# Web Scraping with APIs

### What is API?
An **Application Programming Interface (API)** enables developers to create repetitive but highly sophisticated software with minimal code. APIs act as prepacked functionality that developer can drop into their code. An example would be apps that use map based location. Almost all these softwares did not build their own map technology because it would be a costly endeavor for any small company. Instead, they most likely used a pre-built map API, like Google's. Furthermore,there is no overhead cost of using API.

### How does API work?
Basically, APIs act as an intermediary for two pieces of software.

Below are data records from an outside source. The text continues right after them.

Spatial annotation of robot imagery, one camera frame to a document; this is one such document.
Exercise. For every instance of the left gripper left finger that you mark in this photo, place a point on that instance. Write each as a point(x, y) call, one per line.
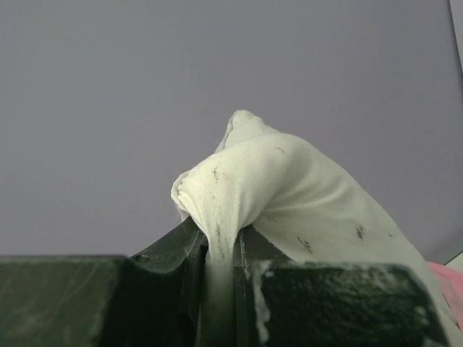
point(149, 299)

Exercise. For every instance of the pink pillow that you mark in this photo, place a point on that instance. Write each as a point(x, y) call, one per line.
point(301, 201)

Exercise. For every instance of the pink satin rose pillowcase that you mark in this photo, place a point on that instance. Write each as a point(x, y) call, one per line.
point(450, 281)

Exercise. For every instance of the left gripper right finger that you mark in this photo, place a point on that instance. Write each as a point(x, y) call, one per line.
point(280, 302)

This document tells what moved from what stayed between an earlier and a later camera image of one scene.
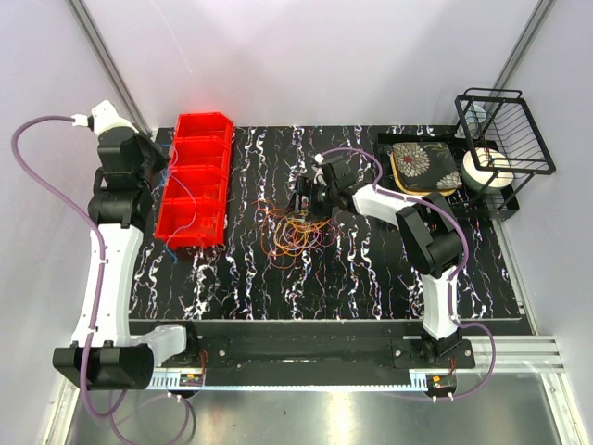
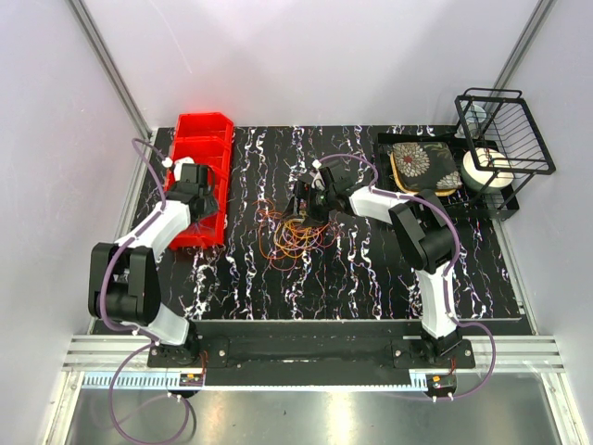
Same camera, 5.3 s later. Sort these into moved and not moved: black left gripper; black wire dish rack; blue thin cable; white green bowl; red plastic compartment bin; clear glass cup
Moved: blue thin cable; black left gripper
Not moved: black wire dish rack; white green bowl; clear glass cup; red plastic compartment bin

Implementing APIs into code requres two steps:

1. The script must create a **Get** query sent to API with parameters
2. After request is sent, the API returns a response that is typically encoded in a JSON format.

Note: **JSON** is the primary format in which data is passed back and forth to APIs and most API servers will send the responses in JSON format.

### Why using API?
Since APIs provide us direct access to the data from the web server, it is always a better option over building a web scraper from scratch. Web scraper could be used to extract data when the web server does not provide an API to access the data. 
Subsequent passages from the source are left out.